ACTUAL EXAM QUESTIONS AND CORRECT
DETAILED ANSWERS (VERIFIED ANSWERS)
|ALREADY GRADED A+
Section A: Multiple Choice Questions
1. A pregnant woman at 10 weeks presents with mild nausea and vomiting. What is
the most appropriate initial nursing advice?
A. Start IV fluids immediately
B. Encourage small, frequent meals
C. Administer antiemetics routinely
D. Restrict all oral intake
Correct Answer: B
Rationale: Nausea and vomiting in early pregnancy are common; dietary
modification is the first-line management.
2. A woman at 32 weeks gestation presents with painless vaginal bleeding. What is
the most likely diagnosis?
A. Abruptio placentae
B. Placenta previa
C. Uterine rupture
D. Ectopic pregnancy
Correct Answer: B
Rationale: Placenta previa presents with painless vaginal bleeding in the third
trimester.
3. Which hormone is responsible for maintaining pregnancy in early gestation?
A. Estrogen
B. Progesterone
C. Oxytocin
D. Prolactin
,Correct Answer: B
Rationale: Progesterone maintains the uterine lining and prevents contractions in
early pregnancy.
4. A pregnant woman has a blood pressure of 150/100 mmHg and proteinuria.
What condition is suspected?
A. Gestational diabetes
B. Pre-eclampsia
C. Eclampsia
D. Chronic hypertension
Correct Answer: B
Rationale: Hypertension with proteinuria after 20 weeks indicates pre-eclampsia.
5. What is the normal fetal heart rate range?
A. 60–100 bpm
B. 100–120 bpm
C. 110–160 bpm
D. 160–200 bpm
Correct Answer: C
Rationale: Normal fetal heart rate ranges between 110–160 bpm.

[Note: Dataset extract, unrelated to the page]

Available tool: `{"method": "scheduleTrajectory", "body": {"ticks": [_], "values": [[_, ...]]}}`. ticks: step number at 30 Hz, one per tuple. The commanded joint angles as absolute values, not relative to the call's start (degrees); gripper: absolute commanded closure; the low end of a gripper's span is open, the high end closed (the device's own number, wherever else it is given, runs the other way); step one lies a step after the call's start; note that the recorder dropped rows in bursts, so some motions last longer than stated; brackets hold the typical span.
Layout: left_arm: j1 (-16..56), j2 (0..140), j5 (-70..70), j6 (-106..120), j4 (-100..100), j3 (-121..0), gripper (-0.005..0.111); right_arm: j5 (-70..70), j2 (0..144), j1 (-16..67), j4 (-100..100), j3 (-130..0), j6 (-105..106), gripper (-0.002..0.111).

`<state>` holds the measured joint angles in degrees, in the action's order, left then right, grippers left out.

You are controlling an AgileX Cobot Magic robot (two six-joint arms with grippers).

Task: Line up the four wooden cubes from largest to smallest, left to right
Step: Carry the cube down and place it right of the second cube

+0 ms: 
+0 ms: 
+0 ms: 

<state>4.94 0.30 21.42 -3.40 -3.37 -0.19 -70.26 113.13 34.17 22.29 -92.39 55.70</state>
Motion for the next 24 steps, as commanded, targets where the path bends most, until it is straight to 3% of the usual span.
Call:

Section B: Scenario-Based Questions
6. A woman in labor has contractions every 3 minutes lasting 60 seconds with
cervical dilation of 6 cm. What stage of labor is she in?
A. Latent phase
B. Active phase
C. Second stage
D. Third stage
,Correct Answer: B
Rationale: Active phase is characterized by 4–7 cm dilation with regular, strong
contractions.
7. A laboring patient develops late decelerations on fetal monitoring. What is the
priority nursing intervention?
A. Increase oxytocin infusion
B. Place the mother in left lateral position
C. Encourage pushing
D. Administer sedatives
Correct Answer: B
Rationale: Late decelerations indicate uteroplacental insufficiency; repositioning
improves blood flow.
8. A postpartum woman has a firm uterus but continues to bleed heavily. What is
the likely cause?
A. Uterine atony
B. Retained placenta
C. Laceration
D. Infection
Correct Answer: C
Rationale: A firm uterus with bleeding suggests trauma such as cervical or vaginal
lacerations.
9. A newborn has Apgar scores of 3 at 1 minute. What is the priority action?
A. Routine care
B. Immediate resuscitation
C. Feed the newborn
D. Weigh the baby
Correct Answer: B
Rationale: Low Apgar score requires urgent resuscitation to stabilize the newborn.
, 10. A pregnant woman reports decreased fetal movements. What should the nurse
advise first?
A. Ignore it
B. Perform kick count monitoring
C. Immediate cesarean section
D. Increase exercise
Correct Answer: B
Rationale: Kick counts are a simple method to assess fetal well-being.
Section C: Conceptual & Application Questions
11. What is the primary function of the placenta?
A. Produce red blood cells
B. Exchange nutrients and gases
C. Store fat
D. Regulate temperature
Correct Answer: B
Rationale: The placenta facilitates nutrient, oxygen, and waste exchange between
mother and fetus.
12. Which sign is a probable sign of pregnancy?
A. Nausea
B. Amenorrhea
C. Positive pregnancy test
D. Fetal heartbeat
Correct Answer: C
Rationale: A positive pregnancy test is a probable (not definitive) sign.